実際この線香花火の一本の燃え方には、「序破急」があり「起承転結」があり、詩があり音楽がある。
ところが近代になってはやり出した電気花火とかなんとか花火とか称するものはどうであろう。なるほどアルミニウムだかマグネシウムだかの閃光は光度において大きく、ストロンチウムだかリチウムだかの炎の色は美しいかもしれないが、始めからおしまいまでただぼうぼうと無作法に燃えるばかりで、タクトもなければリズムもない。それでまたあの燃え終わりのきたなさ、曲のなさはどうであろう。線香花火がベートーヴェンのソナタであれば、これはじゃかじゃかのジャズ音楽である。これも日本固有文化の精粋がアメリカの香のする近代文化に押しのけられて行く世相の一つであるとも言いたくなるくらいのものである。
■ 寺田には、生涯を通じて"線香花火"に対する強い思い入れがあります。いくつかの随筆を通じて、また、師事した中谷宇吉郎の記録を拝読しても、そう感じます。ここでは、線香花火が、チャイコフスキーの"悲愴"交響曲を思い出すと言いつつ、すぐ、"線香花火がベートーヴェンのソナタであれば"と例えています。線香花火の美しさに音楽を連想しているようすです。
■ が、他方で、ただ刺激だけで成り立つようなそれ以外の流行りの花火を批判して、"じゃかじゃかのジャズ音楽"とは...。

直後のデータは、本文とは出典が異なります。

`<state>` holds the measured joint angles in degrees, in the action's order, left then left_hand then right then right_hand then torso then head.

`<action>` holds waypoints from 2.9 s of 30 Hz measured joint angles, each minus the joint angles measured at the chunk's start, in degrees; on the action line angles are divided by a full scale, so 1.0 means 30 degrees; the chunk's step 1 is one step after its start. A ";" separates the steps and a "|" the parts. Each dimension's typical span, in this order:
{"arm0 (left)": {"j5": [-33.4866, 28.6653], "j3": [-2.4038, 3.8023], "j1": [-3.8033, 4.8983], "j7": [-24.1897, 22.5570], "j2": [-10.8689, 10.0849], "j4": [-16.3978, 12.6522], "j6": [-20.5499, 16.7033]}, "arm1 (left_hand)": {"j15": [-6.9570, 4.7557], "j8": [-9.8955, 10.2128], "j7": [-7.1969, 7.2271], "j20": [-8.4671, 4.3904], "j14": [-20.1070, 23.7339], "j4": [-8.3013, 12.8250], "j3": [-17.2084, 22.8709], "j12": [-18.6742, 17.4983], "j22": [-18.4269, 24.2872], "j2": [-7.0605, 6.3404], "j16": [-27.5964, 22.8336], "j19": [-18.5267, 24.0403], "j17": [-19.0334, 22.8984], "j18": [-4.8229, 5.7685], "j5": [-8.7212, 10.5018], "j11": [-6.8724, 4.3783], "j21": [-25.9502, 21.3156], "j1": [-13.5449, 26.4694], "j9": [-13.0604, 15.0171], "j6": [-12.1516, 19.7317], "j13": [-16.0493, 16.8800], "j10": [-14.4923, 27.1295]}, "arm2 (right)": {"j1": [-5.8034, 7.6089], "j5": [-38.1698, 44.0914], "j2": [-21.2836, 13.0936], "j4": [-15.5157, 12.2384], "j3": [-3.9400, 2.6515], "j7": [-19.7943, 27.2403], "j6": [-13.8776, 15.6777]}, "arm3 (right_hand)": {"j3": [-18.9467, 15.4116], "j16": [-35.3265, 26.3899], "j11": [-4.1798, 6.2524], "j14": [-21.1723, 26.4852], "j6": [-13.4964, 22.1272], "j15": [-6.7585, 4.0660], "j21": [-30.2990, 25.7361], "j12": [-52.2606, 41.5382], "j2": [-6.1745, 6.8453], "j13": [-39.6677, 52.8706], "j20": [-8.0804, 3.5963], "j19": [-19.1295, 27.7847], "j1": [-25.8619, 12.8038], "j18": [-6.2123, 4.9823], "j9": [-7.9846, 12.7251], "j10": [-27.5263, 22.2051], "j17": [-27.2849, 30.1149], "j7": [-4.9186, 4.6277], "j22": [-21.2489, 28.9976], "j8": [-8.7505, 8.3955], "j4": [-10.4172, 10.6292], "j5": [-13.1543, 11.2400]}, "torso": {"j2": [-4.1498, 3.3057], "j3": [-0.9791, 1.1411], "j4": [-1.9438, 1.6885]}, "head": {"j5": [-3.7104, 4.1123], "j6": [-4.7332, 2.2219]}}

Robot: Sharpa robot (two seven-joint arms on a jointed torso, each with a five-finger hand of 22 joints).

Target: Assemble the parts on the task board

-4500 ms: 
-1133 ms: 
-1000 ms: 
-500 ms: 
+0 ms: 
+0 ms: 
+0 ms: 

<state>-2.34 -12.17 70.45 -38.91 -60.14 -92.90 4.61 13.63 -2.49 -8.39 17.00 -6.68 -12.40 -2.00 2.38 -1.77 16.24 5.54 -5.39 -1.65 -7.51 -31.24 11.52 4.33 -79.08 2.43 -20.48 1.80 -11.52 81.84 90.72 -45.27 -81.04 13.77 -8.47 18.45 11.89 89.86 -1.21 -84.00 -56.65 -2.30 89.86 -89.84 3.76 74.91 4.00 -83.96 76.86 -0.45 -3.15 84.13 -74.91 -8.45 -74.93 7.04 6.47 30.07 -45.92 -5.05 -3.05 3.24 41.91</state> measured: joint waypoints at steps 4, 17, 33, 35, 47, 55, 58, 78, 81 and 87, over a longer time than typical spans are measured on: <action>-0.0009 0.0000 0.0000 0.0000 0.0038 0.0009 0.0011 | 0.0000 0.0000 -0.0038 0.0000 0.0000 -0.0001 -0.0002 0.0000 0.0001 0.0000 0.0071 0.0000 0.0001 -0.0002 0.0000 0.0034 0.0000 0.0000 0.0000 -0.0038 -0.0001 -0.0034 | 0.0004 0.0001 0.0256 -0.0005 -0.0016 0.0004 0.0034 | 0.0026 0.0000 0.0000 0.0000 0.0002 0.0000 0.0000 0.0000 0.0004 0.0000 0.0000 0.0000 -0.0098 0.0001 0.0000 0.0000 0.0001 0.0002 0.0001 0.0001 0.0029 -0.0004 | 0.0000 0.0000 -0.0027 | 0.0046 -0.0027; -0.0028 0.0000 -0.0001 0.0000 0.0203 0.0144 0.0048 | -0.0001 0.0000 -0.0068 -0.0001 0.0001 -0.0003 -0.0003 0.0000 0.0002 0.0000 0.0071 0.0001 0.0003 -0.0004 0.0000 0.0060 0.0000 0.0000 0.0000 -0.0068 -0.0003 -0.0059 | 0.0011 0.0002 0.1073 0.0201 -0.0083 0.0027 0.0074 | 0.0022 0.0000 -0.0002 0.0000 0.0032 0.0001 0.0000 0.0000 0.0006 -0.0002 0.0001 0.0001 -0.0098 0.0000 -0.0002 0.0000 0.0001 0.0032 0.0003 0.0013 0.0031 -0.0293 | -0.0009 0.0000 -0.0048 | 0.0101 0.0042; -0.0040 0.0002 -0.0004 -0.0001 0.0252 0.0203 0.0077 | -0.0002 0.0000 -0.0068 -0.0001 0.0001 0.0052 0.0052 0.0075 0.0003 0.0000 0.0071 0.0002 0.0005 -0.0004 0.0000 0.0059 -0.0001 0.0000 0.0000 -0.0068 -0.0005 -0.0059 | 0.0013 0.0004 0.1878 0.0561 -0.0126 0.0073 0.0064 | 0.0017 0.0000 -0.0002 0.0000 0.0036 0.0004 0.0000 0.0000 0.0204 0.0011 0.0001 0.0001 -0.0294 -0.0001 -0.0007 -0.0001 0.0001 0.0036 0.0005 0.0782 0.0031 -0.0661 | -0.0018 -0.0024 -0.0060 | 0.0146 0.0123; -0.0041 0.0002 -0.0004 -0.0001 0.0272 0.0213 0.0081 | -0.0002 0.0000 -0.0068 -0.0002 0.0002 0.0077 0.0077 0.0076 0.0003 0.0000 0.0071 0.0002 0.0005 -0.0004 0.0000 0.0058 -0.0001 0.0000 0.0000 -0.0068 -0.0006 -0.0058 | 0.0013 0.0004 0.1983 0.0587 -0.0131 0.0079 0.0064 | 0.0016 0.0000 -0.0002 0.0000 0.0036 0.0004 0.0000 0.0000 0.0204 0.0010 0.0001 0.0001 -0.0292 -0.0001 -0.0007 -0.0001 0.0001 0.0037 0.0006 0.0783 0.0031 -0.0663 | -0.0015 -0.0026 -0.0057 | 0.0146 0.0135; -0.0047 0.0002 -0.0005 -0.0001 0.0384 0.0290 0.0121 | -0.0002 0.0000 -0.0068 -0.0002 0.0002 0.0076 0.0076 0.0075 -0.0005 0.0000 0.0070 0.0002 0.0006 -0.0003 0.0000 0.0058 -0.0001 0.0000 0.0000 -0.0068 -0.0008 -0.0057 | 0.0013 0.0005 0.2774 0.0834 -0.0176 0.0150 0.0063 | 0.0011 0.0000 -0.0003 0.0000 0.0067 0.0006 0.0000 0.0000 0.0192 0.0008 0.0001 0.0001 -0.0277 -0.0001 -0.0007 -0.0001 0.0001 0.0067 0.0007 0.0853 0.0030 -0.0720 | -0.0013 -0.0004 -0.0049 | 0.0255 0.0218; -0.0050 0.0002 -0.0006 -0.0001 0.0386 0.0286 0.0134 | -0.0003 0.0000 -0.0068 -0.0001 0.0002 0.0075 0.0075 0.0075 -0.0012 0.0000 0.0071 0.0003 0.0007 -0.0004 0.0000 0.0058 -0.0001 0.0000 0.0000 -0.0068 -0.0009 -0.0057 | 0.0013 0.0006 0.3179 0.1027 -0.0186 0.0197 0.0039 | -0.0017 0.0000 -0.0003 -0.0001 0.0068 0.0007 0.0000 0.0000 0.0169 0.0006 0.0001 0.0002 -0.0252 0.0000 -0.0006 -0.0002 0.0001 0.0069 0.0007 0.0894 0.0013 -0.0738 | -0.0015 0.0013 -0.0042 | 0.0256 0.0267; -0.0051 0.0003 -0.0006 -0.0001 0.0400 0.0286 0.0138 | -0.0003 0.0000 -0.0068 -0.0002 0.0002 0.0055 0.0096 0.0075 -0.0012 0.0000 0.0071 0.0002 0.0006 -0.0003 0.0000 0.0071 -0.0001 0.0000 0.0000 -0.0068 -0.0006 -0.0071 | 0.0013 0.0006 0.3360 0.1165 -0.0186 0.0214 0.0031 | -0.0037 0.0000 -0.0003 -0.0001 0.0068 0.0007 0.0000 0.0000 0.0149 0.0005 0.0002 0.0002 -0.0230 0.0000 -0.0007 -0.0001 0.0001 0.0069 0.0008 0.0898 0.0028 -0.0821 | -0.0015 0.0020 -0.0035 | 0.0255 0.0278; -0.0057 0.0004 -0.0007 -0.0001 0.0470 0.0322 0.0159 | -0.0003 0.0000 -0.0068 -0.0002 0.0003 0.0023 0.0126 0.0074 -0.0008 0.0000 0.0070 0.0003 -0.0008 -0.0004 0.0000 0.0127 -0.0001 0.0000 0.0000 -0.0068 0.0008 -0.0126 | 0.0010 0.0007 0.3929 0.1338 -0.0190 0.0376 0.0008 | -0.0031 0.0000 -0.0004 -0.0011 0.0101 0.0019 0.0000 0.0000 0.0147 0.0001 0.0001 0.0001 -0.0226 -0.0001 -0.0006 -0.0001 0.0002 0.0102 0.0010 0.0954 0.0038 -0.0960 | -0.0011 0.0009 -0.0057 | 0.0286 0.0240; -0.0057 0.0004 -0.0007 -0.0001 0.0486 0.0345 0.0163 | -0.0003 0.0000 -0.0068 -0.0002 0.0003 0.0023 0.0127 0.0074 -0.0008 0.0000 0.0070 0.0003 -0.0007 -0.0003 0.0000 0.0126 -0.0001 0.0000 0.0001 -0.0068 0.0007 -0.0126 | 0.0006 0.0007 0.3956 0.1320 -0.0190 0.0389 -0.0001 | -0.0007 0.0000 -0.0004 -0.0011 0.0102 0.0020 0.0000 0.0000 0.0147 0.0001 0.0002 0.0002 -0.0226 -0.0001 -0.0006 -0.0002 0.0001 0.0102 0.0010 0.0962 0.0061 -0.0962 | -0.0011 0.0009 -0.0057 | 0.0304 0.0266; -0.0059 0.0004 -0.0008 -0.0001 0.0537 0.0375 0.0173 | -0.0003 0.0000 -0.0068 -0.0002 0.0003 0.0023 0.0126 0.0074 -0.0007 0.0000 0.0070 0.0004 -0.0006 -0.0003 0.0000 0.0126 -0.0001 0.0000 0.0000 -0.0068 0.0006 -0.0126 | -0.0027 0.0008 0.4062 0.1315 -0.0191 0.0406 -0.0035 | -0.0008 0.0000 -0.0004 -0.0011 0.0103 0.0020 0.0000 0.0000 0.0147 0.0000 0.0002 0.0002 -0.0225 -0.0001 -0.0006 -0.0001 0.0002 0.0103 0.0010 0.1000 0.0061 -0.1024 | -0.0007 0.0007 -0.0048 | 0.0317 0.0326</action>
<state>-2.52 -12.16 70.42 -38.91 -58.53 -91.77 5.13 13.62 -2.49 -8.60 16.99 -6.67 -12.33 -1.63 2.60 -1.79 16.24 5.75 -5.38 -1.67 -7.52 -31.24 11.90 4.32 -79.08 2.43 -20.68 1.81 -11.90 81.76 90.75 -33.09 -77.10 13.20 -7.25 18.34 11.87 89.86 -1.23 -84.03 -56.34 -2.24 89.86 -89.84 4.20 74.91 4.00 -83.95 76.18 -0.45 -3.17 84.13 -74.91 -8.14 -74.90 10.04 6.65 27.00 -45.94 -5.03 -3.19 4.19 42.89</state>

■ 寺田の時代1920年代は、ジャズといえば、20年代黄金時代のアメリカを象徴するような、楽天的で夢いっぱいの人生観を体現するディキシーランドに次いで巨大編成のビッグバンドが流行し、再生装置としては、明治中盤から戦前までの長きに渡り、「蓄音機」が普及していた頃でしょうか。
■ あらゆる人にウケるわけではなく、蓄音機の音質で響く華やかなビッグバンドのスウィングに眉をひそめる人たちも世界にはいたということですね。
■ バップ時代を経たマイルス・デイヴィスやビル・エヴァンスのモード・ジャズという思索に耽るような第2の黄金時代、同時進行的にハイ・フィデリティなステレオLPが普及する60年代までは遠いです。
■ 現在、学校授業での一つ覚えみたいにベートーヴェンの5番(Sym)の1楽章だけ聴いたり、俗物渦巻くオシャレな"演奏会"で、現代の巨大編成のオーケストラによる3番ばっかり演奏されたりするのを聴くのもそれなりに華やかでよいものなのかもしれないですが、類似の定番ながら、自宅でひとりでビル・エヴァンスの"Walz for ...", "Danny ..."に耳を傾けるのも、"じゃかじゃかのクラシック音楽に対して淡くはかないジャズ音楽"の対比となるようで、なかなか善いですよ、と、つぶやいてしまいます。